[Records from a data collection]
++++++++++

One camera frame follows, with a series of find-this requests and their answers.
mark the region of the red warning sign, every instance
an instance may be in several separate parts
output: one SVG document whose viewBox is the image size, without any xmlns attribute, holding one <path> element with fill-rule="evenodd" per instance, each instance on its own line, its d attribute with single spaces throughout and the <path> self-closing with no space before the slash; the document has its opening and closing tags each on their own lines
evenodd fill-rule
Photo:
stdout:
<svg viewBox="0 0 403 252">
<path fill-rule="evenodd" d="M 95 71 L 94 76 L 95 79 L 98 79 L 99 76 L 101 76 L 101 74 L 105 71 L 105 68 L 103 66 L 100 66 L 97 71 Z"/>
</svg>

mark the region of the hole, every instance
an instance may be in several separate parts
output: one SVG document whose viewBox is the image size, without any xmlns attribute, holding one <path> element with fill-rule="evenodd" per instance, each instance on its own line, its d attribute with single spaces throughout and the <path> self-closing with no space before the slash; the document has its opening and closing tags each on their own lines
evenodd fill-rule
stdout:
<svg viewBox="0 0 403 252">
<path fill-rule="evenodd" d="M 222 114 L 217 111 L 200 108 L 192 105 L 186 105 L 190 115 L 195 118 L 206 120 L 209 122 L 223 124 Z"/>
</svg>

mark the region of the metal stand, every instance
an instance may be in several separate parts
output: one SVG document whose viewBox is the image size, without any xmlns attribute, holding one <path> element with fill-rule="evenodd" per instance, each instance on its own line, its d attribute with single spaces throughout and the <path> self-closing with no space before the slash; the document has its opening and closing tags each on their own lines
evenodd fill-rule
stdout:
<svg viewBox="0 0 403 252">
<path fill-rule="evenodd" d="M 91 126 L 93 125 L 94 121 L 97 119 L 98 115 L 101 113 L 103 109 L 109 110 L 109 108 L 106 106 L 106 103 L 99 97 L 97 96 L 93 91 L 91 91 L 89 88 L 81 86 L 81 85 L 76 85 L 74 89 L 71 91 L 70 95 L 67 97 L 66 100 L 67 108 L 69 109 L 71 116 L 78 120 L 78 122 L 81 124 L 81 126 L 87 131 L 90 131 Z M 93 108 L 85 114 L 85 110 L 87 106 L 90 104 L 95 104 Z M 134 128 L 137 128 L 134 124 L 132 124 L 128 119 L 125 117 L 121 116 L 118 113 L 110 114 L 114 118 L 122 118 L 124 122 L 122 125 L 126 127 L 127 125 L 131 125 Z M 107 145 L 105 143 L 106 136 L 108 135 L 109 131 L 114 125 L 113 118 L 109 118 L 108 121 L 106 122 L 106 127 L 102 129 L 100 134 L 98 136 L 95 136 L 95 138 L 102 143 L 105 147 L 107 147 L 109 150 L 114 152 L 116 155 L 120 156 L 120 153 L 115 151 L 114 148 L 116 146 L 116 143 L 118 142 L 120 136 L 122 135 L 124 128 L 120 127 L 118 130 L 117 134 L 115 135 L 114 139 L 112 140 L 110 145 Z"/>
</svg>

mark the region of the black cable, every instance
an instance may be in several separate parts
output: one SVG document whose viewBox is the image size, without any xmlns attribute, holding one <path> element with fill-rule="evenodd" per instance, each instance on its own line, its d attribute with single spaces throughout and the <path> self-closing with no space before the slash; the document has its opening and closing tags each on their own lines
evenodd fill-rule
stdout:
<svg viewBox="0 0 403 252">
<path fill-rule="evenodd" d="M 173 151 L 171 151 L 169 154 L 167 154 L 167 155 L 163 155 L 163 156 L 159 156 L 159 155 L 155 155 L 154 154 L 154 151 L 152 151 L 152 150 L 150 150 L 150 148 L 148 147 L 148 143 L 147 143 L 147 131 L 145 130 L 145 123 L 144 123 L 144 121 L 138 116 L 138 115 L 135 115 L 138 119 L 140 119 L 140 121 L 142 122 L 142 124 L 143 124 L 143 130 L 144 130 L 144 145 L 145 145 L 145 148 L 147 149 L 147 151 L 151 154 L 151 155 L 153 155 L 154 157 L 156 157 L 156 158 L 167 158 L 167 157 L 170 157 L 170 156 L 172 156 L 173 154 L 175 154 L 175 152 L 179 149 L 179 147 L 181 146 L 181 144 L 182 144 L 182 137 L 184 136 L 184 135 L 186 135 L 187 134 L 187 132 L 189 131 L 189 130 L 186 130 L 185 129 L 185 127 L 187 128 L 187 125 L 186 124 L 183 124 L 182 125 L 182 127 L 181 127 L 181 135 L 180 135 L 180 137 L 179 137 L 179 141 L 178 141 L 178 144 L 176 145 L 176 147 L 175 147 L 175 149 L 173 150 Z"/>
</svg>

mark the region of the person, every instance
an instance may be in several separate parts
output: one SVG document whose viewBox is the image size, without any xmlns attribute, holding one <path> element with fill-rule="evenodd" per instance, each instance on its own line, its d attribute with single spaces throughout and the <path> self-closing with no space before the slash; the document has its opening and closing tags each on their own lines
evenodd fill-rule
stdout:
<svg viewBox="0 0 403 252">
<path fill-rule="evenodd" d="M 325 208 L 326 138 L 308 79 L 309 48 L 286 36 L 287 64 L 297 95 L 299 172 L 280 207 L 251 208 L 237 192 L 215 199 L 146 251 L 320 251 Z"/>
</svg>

++++++++++

[Exercise instructions]
The records above must be retyped in full, exactly as written.

[Solution to the problem]
One camera frame follows, with a series of find-this requests and their answers.
mark the region of the red warning sign, every instance
an instance may be in several separate parts
output: one SVG document whose viewBox is the image size, without any xmlns attribute, holding one <path> element with fill-rule="evenodd" per instance, each instance on its own line, its d attribute with single spaces throughout and the <path> self-closing with no space before the slash; the document has its opening and closing tags each on their own lines
evenodd fill-rule
Photo:
stdout:
<svg viewBox="0 0 403 252">
<path fill-rule="evenodd" d="M 95 71 L 94 76 L 95 79 L 98 79 L 99 76 L 101 76 L 101 74 L 105 71 L 105 68 L 103 66 L 100 66 L 97 71 Z"/>
</svg>

mark the region of the hole, every instance
an instance may be in several separate parts
output: one SVG document whose viewBox is the image size, without any xmlns attribute, holding one <path> element with fill-rule="evenodd" per instance, each instance on its own line, its d attribute with single spaces throughout and the <path> self-closing with no space before the slash; the document has its opening and closing tags each on their own lines
evenodd fill-rule
stdout:
<svg viewBox="0 0 403 252">
<path fill-rule="evenodd" d="M 222 114 L 217 111 L 200 108 L 192 105 L 186 105 L 190 115 L 195 118 L 206 120 L 209 122 L 223 124 Z"/>
</svg>

mark the region of the metal stand, every instance
an instance may be in several separate parts
output: one SVG document whose viewBox is the image size, without any xmlns attribute, holding one <path> element with fill-rule="evenodd" per instance, each instance on its own line, its d attribute with single spaces throughout and the <path> self-closing with no space before the slash; the document has its opening and closing tags each on their own lines
evenodd fill-rule
stdout:
<svg viewBox="0 0 403 252">
<path fill-rule="evenodd" d="M 91 126 L 93 125 L 94 121 L 97 119 L 98 115 L 101 113 L 103 109 L 109 110 L 109 108 L 106 106 L 106 103 L 99 97 L 97 96 L 93 91 L 91 91 L 89 88 L 81 86 L 81 85 L 76 85 L 74 89 L 71 91 L 70 95 L 67 97 L 66 100 L 67 108 L 69 109 L 71 116 L 78 120 L 78 122 L 81 124 L 81 126 L 87 131 L 90 131 Z M 93 108 L 85 114 L 85 110 L 87 106 L 90 104 L 95 104 Z M 134 128 L 137 128 L 134 124 L 132 124 L 128 119 L 125 117 L 121 116 L 118 113 L 110 114 L 114 118 L 122 118 L 124 122 L 122 125 L 126 127 L 127 125 L 131 125 Z M 107 145 L 105 143 L 106 136 L 108 135 L 109 131 L 114 125 L 113 118 L 109 118 L 108 121 L 106 122 L 106 127 L 102 129 L 100 134 L 98 136 L 95 136 L 95 138 L 102 143 L 105 147 L 107 147 L 109 150 L 114 152 L 116 155 L 120 156 L 120 153 L 115 151 L 114 148 L 116 146 L 116 143 L 118 142 L 120 136 L 122 135 L 124 128 L 120 127 L 118 130 L 117 134 L 115 135 L 114 139 L 112 140 L 110 145 Z"/>
</svg>

mark the region of the black cable, every instance
an instance may be in several separate parts
output: one SVG document whose viewBox is the image size, without any xmlns attribute, holding one <path> element with fill-rule="evenodd" per instance, each instance on its own line, its d attribute with single spaces throughout and the <path> self-closing with no space before the slash; the document has its opening and closing tags each on their own lines
evenodd fill-rule
stdout:
<svg viewBox="0 0 403 252">
<path fill-rule="evenodd" d="M 173 151 L 171 151 L 169 154 L 167 154 L 167 155 L 163 155 L 163 156 L 159 156 L 159 155 L 155 155 L 154 154 L 154 151 L 152 151 L 152 150 L 150 150 L 150 148 L 148 147 L 148 143 L 147 143 L 147 131 L 145 130 L 145 123 L 144 123 L 144 121 L 138 116 L 138 115 L 135 115 L 138 119 L 140 119 L 140 121 L 142 122 L 142 124 L 143 124 L 143 130 L 144 130 L 144 145 L 145 145 L 145 148 L 147 149 L 147 151 L 151 154 L 151 155 L 153 155 L 154 157 L 156 157 L 156 158 L 167 158 L 167 157 L 170 157 L 170 156 L 172 156 L 173 154 L 175 154 L 175 152 L 179 149 L 179 147 L 181 146 L 181 144 L 182 144 L 182 137 L 184 136 L 184 135 L 186 135 L 187 134 L 187 132 L 189 131 L 189 130 L 186 130 L 185 129 L 185 127 L 187 128 L 187 125 L 186 124 L 183 124 L 182 125 L 182 127 L 181 127 L 181 135 L 180 135 L 180 137 L 179 137 L 179 141 L 178 141 L 178 144 L 176 145 L 176 147 L 175 147 L 175 149 L 173 150 Z"/>
</svg>

mark the region of the person, every instance
an instance may be in several separate parts
output: one SVG document whose viewBox is the image size, without any xmlns attribute, holding one <path> element with fill-rule="evenodd" per instance, each instance on its own line, its d attribute with single spaces throughout and the <path> self-closing with no space before the slash; the document has its opening and closing tags each on their own lines
evenodd fill-rule
stdout:
<svg viewBox="0 0 403 252">
<path fill-rule="evenodd" d="M 325 208 L 326 138 L 308 79 L 309 48 L 286 36 L 287 64 L 297 95 L 299 172 L 280 207 L 251 208 L 237 192 L 215 199 L 146 251 L 320 251 Z"/>
</svg>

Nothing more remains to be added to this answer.